By contrast, if the comparison result received as input from pitch period comparison section 108 is “2,” delta lag calculating section 109 calculates, as a delta lag, the difference between the pitch period T2′ of the second subframe in the current frame received as input from evaluation scale comparison section 106 and the pitch period T1′ of the first subframe in the current frame received as input from pitch period storage section 107, and outputs the delta lag to pitch period encoding section 110. For example, delta lag calculating section 109 outputs, to pitch period encoding section 110, one of 16 candidates “−7, −6, . . . , 0, . . . , 7, 8” indicating the difference between the pitch period T2′ of the second subframe in the current frame and the pitch period T1′ of the first subframe in the current frame (i.e. T2′−T1′).

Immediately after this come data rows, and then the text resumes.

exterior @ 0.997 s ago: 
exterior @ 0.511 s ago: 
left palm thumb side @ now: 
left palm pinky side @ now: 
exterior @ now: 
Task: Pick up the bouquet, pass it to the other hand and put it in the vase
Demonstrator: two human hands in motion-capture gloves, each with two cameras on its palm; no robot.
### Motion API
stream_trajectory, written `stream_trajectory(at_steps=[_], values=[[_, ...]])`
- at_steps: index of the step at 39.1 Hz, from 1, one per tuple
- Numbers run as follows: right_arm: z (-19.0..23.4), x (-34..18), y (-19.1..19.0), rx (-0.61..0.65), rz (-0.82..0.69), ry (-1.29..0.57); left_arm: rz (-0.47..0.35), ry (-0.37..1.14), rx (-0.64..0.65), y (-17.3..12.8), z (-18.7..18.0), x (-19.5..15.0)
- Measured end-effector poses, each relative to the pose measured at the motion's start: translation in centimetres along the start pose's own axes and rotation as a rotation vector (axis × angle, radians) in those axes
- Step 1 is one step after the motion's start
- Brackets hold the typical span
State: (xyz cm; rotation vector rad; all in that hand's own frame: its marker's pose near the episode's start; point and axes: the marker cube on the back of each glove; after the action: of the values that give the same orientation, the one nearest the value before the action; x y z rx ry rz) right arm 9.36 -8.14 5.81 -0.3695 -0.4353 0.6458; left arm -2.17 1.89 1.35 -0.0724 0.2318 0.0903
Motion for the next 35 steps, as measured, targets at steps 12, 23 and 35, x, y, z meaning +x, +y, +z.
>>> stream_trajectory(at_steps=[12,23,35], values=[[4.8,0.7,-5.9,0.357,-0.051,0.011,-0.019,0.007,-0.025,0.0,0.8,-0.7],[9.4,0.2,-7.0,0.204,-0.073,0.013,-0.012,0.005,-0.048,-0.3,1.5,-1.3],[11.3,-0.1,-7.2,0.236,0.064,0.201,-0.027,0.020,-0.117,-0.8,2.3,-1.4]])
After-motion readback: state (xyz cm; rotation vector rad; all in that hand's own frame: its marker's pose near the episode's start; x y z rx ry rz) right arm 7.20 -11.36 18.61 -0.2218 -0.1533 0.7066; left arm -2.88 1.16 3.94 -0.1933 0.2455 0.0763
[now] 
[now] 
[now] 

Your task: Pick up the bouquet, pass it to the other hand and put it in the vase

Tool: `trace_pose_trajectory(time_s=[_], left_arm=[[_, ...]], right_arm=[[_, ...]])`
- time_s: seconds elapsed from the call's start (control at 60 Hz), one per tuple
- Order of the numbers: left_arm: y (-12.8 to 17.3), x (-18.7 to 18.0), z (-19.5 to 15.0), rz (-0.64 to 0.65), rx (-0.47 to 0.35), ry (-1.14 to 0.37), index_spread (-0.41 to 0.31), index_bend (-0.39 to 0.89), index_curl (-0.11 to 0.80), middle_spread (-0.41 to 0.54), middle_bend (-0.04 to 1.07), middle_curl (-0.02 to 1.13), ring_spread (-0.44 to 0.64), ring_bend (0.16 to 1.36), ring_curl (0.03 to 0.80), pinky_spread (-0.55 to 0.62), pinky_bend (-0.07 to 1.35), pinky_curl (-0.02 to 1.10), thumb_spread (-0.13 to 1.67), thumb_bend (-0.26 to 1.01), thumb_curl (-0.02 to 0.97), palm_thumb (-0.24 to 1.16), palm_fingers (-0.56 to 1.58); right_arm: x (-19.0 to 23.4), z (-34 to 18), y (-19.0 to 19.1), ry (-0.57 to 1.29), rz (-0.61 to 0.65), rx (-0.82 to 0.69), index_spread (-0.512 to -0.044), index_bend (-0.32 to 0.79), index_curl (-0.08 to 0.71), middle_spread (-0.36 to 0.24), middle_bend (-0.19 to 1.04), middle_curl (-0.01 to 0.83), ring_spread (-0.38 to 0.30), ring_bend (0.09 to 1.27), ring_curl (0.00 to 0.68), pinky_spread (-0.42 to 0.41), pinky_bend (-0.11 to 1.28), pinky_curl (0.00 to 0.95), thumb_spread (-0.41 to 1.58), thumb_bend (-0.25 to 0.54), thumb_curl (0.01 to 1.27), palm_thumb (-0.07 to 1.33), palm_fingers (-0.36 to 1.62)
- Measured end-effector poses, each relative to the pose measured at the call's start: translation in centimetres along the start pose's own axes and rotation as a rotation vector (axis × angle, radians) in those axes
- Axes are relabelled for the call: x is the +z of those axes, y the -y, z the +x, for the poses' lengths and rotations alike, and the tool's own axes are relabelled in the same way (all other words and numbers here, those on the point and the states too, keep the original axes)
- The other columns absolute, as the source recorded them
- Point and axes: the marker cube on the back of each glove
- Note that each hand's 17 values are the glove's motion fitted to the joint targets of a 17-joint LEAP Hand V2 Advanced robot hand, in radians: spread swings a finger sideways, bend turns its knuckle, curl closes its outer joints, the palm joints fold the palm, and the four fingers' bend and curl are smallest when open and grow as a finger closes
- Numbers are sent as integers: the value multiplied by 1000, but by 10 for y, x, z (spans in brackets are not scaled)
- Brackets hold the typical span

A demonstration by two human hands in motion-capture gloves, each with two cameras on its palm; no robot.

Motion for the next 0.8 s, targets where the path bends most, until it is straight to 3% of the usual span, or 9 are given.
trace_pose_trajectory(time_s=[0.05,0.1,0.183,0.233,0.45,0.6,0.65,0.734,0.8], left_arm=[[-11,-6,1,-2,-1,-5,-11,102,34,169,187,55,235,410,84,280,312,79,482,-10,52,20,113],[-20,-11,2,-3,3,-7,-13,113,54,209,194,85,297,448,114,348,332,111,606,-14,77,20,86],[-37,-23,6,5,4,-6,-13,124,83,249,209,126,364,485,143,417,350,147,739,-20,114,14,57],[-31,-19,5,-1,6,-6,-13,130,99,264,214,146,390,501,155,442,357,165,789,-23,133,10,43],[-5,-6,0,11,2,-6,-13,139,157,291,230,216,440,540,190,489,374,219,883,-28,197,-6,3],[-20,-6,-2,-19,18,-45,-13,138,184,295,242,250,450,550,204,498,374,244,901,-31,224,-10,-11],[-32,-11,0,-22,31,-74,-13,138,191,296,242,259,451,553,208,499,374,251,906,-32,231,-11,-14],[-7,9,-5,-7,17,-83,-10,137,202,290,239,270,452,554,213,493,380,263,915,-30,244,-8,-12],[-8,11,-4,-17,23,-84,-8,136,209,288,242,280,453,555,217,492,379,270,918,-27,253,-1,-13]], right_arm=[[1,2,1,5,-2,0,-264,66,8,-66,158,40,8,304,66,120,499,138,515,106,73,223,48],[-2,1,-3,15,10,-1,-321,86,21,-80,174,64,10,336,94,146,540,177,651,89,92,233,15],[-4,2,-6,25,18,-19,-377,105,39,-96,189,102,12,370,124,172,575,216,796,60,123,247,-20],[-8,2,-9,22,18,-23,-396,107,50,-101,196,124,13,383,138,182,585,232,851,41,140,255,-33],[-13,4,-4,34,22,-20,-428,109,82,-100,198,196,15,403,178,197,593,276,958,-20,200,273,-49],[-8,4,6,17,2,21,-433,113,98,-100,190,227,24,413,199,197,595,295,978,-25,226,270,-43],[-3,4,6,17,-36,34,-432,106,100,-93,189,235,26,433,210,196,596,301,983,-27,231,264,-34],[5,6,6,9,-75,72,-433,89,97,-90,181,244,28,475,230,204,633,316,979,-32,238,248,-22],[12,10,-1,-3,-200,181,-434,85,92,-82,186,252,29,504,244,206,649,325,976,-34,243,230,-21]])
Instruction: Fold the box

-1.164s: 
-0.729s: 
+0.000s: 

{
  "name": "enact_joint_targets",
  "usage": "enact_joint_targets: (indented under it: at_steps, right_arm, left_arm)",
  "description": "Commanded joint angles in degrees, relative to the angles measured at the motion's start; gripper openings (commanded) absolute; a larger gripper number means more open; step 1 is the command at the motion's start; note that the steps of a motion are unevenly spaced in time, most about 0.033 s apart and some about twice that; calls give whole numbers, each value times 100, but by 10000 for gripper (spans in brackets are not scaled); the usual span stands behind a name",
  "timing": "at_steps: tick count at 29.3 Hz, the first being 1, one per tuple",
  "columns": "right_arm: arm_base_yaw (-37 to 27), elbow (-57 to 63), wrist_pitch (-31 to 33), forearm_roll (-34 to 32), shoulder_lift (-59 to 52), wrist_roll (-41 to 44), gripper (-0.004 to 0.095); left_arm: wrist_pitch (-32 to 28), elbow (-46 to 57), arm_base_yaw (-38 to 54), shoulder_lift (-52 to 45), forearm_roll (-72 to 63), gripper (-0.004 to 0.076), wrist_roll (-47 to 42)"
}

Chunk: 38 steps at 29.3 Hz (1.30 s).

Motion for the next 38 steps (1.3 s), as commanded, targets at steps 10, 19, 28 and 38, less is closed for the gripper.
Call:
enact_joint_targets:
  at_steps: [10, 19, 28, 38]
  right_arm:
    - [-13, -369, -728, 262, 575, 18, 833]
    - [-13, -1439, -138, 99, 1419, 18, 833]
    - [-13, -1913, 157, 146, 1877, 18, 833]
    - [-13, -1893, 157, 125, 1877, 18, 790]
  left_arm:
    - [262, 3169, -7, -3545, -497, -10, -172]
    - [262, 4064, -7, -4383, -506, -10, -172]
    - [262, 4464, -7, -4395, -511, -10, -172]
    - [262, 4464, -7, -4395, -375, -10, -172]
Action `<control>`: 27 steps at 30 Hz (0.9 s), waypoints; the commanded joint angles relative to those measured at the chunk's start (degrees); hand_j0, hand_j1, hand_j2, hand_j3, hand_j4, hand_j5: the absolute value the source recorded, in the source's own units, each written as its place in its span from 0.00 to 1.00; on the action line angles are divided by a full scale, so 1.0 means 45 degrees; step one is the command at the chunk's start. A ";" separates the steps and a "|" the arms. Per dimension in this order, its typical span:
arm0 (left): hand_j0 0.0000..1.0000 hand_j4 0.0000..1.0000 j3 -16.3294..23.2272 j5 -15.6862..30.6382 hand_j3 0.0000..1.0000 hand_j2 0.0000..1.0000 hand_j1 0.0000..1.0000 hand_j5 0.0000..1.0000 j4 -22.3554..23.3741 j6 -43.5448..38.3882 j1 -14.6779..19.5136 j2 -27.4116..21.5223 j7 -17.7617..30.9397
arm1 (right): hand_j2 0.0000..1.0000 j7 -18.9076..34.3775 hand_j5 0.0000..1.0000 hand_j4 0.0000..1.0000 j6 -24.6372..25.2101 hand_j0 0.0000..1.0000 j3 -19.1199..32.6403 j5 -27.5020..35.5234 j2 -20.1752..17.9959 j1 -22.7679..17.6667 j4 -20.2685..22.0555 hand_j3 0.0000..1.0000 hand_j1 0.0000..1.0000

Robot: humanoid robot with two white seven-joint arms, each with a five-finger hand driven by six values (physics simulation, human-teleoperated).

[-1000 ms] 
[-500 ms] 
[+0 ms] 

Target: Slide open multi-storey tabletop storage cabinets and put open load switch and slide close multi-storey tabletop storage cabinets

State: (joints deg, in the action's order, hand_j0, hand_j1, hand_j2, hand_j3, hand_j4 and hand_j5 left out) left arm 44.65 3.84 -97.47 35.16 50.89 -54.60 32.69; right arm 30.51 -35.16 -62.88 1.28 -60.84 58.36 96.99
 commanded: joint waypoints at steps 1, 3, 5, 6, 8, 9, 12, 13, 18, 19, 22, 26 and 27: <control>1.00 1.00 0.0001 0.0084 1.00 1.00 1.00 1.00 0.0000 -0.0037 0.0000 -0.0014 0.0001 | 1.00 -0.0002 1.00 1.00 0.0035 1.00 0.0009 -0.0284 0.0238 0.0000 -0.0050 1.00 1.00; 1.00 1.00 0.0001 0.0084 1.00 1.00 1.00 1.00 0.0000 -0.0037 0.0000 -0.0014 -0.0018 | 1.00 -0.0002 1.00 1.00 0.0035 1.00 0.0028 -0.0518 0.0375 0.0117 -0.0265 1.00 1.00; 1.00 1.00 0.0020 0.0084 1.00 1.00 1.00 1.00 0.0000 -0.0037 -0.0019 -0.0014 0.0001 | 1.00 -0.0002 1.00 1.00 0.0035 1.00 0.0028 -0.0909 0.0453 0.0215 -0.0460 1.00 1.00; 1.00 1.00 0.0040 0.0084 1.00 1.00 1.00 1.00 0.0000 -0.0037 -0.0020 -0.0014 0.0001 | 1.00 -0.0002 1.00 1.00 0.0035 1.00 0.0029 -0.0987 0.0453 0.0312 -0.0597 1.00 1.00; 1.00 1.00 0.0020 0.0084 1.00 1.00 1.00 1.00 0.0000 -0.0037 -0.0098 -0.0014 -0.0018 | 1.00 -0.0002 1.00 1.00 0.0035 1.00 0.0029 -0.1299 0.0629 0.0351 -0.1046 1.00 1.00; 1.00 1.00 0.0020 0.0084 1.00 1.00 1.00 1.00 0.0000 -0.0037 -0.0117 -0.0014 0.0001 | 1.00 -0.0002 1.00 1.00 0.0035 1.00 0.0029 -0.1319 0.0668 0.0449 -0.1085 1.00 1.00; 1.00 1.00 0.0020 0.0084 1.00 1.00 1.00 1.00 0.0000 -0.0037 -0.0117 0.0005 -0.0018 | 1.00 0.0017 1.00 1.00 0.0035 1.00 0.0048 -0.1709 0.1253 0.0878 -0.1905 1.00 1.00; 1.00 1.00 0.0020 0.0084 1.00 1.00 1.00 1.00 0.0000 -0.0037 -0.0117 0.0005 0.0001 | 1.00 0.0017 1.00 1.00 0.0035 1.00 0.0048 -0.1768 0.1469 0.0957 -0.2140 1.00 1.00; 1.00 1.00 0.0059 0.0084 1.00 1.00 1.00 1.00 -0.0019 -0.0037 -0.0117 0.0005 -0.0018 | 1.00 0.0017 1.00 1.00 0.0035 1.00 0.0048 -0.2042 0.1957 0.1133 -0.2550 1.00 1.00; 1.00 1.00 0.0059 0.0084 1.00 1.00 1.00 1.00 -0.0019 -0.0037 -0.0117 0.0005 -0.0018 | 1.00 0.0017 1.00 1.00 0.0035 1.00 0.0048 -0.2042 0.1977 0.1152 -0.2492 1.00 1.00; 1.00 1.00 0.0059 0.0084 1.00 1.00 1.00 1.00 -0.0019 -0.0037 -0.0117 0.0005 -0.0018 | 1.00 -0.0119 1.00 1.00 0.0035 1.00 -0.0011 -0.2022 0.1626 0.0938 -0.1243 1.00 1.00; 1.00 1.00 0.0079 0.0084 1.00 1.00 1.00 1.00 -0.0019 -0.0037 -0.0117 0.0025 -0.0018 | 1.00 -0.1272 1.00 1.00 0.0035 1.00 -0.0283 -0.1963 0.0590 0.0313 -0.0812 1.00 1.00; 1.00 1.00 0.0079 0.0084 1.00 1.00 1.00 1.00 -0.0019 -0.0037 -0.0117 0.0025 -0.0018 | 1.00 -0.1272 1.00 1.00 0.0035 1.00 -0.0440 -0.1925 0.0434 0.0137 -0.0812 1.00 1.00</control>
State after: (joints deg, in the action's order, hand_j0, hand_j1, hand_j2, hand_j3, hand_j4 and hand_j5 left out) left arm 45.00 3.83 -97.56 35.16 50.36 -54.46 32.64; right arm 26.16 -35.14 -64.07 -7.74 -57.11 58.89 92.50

If the comparison result received as input from pitch period comparison section 108 is “1,” pitch period encoding section 110 encodes the parameter indicating the pith period T′ of the first subframe in the current frame, that is, the delta lag received as input from delta lag calculating section 109, with four bits of information, and encodes the pitch period T2′ of the second subframe in the current frame received as input from evaluation scale comparison section 106, with eight bits of information. For example, pitch period encoding section 110 encodes, with four bits, one of 16 candidates “−7, −6, . . . , 0, . . . , 7, 8” indicating the difference between the pitch period T1′ of the first subframe in the current frame and the pitch period T2′_pre of the second subframe in the previous frame (i.e. T1′−T2′_pre), and encodes, with eight bits, the pitch period T2′ of the second subframe in the current frame indicated by one of 256 candidates “32, 33, . . . , 287.”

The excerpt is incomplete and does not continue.